## PROVIDED MATERIAL:
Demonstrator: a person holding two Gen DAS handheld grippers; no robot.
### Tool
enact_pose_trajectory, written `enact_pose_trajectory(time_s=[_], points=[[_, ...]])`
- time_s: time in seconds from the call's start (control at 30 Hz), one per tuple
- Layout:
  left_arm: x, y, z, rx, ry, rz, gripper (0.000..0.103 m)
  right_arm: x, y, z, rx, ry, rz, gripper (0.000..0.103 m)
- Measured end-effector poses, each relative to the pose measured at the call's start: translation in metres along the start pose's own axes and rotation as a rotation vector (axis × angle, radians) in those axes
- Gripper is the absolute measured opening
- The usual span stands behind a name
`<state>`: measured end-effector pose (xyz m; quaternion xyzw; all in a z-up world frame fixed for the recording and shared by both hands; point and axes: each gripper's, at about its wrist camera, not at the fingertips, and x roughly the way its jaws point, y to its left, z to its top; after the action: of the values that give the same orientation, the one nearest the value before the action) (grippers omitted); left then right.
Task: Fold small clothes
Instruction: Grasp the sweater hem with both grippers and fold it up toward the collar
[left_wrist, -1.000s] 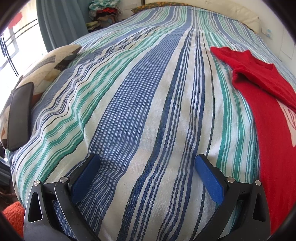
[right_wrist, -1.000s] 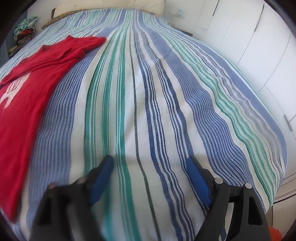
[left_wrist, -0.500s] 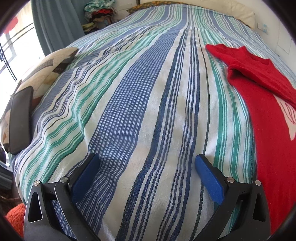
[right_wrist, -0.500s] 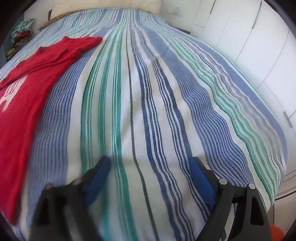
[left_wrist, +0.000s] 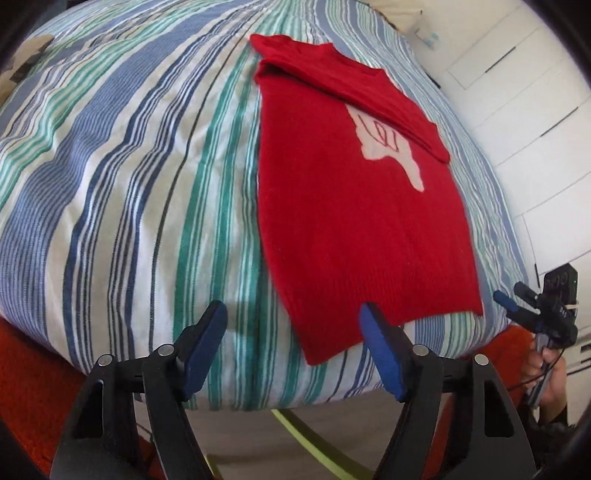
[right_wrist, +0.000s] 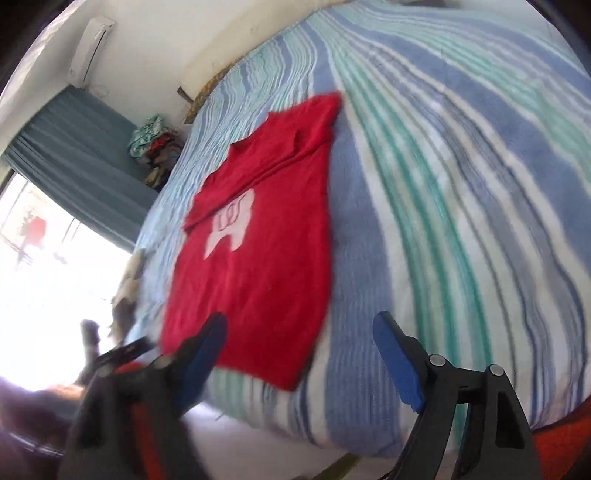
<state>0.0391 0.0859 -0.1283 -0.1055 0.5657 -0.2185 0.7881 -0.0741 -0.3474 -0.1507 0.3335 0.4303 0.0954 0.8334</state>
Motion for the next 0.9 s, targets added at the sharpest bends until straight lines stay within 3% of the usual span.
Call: enact_pose_trajectory(time_s=[0.1,0.23,0.4,0.43,0.47,0.5,0.53,0.6,0.77,0.9], points=[[0.009,-0.01,0.0,0.033,0.021,0.008,0.068,0.021,0.0,-0.012,0.053,0.102,0.041,0.065],[0.022,-0.013,0.0,0.036,0.051,-0.021,0.062,0.044,-0.005,-0.022,0.091,0.165,0.071,0.057],[0.03,-0.014,0.002,0.036,0.058,0.0,0.06,0.077,-0.008,-0.028,0.112,0.223,0.111,0.042],[0.029,-0.016,0.002,0.044,0.056,0.008,0.056,0.081,-0.008,-0.028,0.116,0.222,0.12,0.039],[0.029,-0.016,0.002,0.052,0.055,0.013,0.04,0.083,-0.008,-0.026,0.115,0.225,0.126,0.028],[0.029,-0.016,0.002,0.053,0.058,0.008,0.018,0.085,-0.007,-0.026,0.107,0.23,0.123,0.013],[0.028,-0.014,0.002,0.041,0.062,-0.011,0.009,0.085,-0.006,-0.026,0.096,0.23,0.109,0.008],[0.026,-0.009,0.003,0.008,0.058,-0.038,0.006,0.078,-0.006,-0.024,0.088,0.206,0.104,0.007],[0.006,-0.002,0.008,-0.091,0.022,-0.147,0.004,0.055,0.003,-0.017,0.057,0.115,0.13,0.006],[-0.009,-0.001,0.04,-0.178,-0.046,-0.259,0.004,0.043,0.015,0.002,0.029,0.018,0.16,0.006]])
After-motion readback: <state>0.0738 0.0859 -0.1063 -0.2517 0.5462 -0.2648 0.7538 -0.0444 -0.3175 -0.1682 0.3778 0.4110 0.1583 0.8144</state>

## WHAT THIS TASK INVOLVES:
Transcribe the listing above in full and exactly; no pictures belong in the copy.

## EXERCISE ANSWER:
Demonstrator: a person holding two Gen DAS handheld grippers; no robot.
### Tool
enact_pose_trajectory, written `enact_pose_trajectory(time_s=[_], points=[[_, ...]])`
- time_s: time in seconds from the call's start (control at 30 Hz), one per tuple
- Layout:
  left_arm: x, y, z, rx, ry, rz, gripper (0.000..0.103 m)
  right_arm: x, y, z, rx, ry, rz, gripper (0.000..0.103 m)
- Measured end-effector poses, each relative to the pose measured at the call's start: translation in metres along the start pose's own axes and rotation as a rotation vector (axis × angle, radians) in those axes
- Gripper is the absolute measured opening
- The usual span stands behind a name
`<state>`: measured end-effector pose (xyz m; quaternion xyzw; all in a z-up world frame fixed for the recording and shared by both hands; point and axes: each gripper's, at about its wrist camera, not at the fingertips, and x roughly the way its jaws point, y to its left, z to its top; after the action: of the values that give the same orientation, the one nearest the value before the action) (grippers omitted); left then right.
Task: Fold small clothes
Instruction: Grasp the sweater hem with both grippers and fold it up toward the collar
[left_wrist, -1.000s] 
[right_wrist, -1.000s] 
[left_wrist, -0.500s] 
[right_wrist, -0.500s] 
[left_wrist, +0.000s] 
[right_wrist, +0.000s] 
<state>0.0391 0.0859 -0.1283 -0.1055 0.5657 -0.2185 0.7881 -0.0741 -0.3474 -0.1507 0.3335 0.4303 0.0954 0.8334</state>
Motion for the next 0.9 s, targets added at the sharpest bends until straight lines stay within 3% of the usual span.
Call: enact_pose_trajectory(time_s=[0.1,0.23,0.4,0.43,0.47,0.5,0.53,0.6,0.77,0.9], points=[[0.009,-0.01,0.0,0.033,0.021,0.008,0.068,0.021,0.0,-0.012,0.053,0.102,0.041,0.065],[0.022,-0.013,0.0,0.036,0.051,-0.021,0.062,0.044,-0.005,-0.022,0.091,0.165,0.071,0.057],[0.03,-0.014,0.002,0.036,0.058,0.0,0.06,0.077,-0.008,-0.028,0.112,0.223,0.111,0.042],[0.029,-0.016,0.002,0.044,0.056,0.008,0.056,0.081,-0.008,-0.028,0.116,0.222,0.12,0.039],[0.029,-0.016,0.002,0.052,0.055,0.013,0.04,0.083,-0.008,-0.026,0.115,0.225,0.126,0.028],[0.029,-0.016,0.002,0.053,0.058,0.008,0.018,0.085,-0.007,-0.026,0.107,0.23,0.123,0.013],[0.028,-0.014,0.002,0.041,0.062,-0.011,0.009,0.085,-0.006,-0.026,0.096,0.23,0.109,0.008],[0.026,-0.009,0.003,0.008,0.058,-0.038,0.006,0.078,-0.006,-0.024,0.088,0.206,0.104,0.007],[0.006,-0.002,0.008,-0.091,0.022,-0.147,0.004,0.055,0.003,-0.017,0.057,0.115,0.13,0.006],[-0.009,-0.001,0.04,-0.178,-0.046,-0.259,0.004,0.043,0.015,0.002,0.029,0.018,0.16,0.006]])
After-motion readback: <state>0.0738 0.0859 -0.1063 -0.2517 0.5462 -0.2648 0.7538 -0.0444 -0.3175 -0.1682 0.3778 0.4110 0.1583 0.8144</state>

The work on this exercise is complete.